“Strawberries cherries and an angel's
kiss in spring; My summer wine is really made from all these things…”
canta Natalia Avelon no meu canal de música favorito. A sensualidade da música
seduz-me e a alusão a morangos, cerejas e vinho, tinto naturalmente, faz-me mergulhar
num torpor do qual não quero despertar. Levanto-me preguiçosamente, dirijo-me à
garrafeira e escolho um bom vinho tinto, alentejano. A rolha de cortiça sobe devagar,
a custo, querendo manter o seu prisioneiro só para si mais uns instantes e
manter a exclusividade de sentir prazer no seu aroma. Ploc, a rolha solta-se do
gargalo e liberta o aroma aveludado do vinho. Vagarosamente sirvo um copo de pé
alto com o líquido carmim.
Enquanto deixo o vinho repousar e abrir
todo o seu esplendor aromático, observo a rolha de cortiça, esventrada pela
espiral metálica. Felizmente o desenho impresso na sua superfície cilíndrica
ficou intacto, é lindo. Liberto-a com cuidado, não a quero danificar mais. Um
dia, com as suas irmãs e primas, será transformada numa base para velas. Outros
vinhos serão saboreados à luz bruxuleante de uma vela confortavelmente aninhada
entre rolhas de cortiça exibindo orgulhosamente os seus desenhos, marcas,
produtores e regiões. Talvez então se oiça fado…

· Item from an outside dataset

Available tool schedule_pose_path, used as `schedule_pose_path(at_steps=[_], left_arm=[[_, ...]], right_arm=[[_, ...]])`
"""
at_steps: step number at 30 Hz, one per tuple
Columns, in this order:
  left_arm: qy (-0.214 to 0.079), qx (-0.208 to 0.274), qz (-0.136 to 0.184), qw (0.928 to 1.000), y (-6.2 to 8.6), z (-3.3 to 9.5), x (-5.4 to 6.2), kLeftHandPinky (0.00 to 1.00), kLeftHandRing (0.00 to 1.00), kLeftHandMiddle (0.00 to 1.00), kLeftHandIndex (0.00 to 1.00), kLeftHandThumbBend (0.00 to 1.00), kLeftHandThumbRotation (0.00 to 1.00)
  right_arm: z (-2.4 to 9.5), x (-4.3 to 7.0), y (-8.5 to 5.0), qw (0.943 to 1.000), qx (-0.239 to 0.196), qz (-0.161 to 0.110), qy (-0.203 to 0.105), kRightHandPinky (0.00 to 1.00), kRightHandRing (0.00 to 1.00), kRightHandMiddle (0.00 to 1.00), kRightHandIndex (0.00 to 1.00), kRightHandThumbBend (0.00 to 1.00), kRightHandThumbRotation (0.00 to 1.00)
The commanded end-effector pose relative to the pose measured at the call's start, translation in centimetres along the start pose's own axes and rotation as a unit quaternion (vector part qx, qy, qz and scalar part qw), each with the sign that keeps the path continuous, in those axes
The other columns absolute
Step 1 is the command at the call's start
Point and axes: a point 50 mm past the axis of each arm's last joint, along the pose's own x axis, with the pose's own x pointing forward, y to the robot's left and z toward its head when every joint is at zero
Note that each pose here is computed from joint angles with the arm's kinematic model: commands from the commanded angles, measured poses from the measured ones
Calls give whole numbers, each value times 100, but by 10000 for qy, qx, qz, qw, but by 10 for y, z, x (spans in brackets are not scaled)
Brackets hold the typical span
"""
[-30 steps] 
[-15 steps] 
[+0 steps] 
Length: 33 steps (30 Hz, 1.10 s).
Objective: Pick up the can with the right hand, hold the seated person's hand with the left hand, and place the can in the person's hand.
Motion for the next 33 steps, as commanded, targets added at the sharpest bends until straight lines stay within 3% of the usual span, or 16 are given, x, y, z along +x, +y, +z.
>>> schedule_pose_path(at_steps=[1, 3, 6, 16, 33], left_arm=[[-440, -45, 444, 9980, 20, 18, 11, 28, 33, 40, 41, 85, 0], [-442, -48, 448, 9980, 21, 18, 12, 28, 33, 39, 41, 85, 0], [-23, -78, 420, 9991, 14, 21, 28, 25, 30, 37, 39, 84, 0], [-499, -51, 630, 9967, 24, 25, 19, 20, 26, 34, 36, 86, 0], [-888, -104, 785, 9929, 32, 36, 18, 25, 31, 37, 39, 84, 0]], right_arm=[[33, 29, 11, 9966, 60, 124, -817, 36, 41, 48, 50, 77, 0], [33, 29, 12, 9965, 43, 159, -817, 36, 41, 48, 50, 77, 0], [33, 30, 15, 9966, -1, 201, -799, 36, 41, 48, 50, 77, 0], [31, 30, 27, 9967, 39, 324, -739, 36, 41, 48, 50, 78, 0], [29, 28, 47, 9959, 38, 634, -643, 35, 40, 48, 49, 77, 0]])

Levo o copo aos lábios e saboreio
demoradamente. Na mesa ao meu lado estão dispostos alguns dos ingredientes a
usar: tomate, malaguetas e pimentos vermelhos. A cor aquece e dá vida ao
compartimento. Vermelho, cor do sangue e do fogo. Cor quente, temperamental e sensual.
Cor do amor, da paixão e da revolução. A luz do sol poente inunda agora a
divisão em tons escarlate. A luz tinge de vermelho os desenhos dos meus filhos,
expostos em local de destaque. Pinceladas vermelhas com figuras humanas,
animais, árvores e flores, riscos, pontos, sois e mãos dispostas na parede. Arte
rupestre como testemunha dos primórdios da sua existência.

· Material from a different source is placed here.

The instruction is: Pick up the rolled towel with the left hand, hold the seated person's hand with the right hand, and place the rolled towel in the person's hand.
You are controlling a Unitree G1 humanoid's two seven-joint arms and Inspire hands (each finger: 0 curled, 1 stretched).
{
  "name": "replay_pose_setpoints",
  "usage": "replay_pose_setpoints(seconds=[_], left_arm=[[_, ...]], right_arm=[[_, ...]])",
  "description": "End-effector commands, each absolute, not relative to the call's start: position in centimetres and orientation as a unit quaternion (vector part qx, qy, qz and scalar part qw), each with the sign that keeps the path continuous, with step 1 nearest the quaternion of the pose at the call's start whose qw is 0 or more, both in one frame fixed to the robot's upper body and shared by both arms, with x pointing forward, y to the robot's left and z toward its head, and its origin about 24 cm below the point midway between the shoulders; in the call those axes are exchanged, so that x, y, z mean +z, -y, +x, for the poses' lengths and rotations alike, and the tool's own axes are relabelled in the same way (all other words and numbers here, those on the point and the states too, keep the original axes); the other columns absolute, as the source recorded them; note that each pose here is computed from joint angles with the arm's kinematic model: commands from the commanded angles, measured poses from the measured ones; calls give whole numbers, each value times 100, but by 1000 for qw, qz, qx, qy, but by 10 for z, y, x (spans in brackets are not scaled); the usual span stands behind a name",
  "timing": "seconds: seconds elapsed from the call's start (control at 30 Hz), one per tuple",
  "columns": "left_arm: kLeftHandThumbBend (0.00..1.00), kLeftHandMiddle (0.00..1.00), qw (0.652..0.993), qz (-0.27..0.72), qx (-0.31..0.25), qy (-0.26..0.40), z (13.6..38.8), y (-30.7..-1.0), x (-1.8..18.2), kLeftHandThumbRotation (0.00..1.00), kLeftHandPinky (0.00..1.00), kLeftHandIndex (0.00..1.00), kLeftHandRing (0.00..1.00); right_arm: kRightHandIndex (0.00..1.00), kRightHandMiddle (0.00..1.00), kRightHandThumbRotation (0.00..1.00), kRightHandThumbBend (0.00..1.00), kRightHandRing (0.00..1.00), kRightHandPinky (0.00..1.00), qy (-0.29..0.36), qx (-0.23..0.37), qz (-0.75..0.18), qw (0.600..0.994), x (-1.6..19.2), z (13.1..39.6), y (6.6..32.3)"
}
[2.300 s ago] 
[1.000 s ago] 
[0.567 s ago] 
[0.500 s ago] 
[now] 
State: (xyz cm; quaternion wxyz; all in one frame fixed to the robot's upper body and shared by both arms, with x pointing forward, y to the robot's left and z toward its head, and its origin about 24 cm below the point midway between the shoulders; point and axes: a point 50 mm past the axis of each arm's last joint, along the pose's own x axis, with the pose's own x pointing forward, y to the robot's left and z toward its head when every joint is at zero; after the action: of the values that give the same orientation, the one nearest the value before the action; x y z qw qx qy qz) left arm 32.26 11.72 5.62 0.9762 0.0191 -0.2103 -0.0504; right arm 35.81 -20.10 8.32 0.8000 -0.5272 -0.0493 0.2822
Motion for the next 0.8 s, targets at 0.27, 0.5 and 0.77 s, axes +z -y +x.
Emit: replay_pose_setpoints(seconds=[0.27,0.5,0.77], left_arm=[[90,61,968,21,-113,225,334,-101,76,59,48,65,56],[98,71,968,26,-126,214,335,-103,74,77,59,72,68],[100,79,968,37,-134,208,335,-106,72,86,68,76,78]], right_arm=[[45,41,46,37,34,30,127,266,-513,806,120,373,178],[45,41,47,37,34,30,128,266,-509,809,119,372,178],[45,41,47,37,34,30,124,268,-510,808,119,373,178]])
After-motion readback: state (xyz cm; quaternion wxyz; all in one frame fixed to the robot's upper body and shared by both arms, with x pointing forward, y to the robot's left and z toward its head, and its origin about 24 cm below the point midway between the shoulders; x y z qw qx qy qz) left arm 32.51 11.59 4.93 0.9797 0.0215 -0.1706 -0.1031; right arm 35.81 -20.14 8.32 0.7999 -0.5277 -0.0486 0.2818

A música continua a tocar, deixo-me
embalar pela melodia que me envolve e em movimentos ritmados percorro a
cozinha. A minha filha ri-se mas também ela adora dançar. Pego-lhe na mão e
juntas rodopiamos, agora a um ritmo mais rápido. Deixou-se levar por mim e pela
música, esqueceu a vergonha e dançou feliz, descalça, sentindo o ritmo no
corpo. A luz serena de fim de dia, os aromas que invadem o espaço e a
antecipação da deliciosa refeição em família deixam-nos num misto de
tranquilidade e euforia, de ócio e energia. Também a refeição terá a combinação
de sabores, adocicados, picantes, ácidos e salgados, realçados pelo contraste
de cores.
Inspirada pela ambiência decido que a salada
será hoje enriquecida com os grãos de uma romã. Abro a casca do fruto e com
delicadeza liberto os grãos de cor rubi da fina película que os envolve. A salada
vai sendo pintalgada com pequenas e brilhantes sementes cingidas por uma polpa
suculenta de rubis translúcidos.
O início da noite foi inspirador: a
música, a dança, a luz, os aromas, o vinho, os ingredientes, os tons de
vermelho, carmim, escarlate, rubi. Aguardo serenamente o desenrolar das ações e
sensações ao longo do serão, mas com a certeza que tudo me saberá ainda melhor se
tiver o prazer de saborear uma vitória do clube que joga de verde!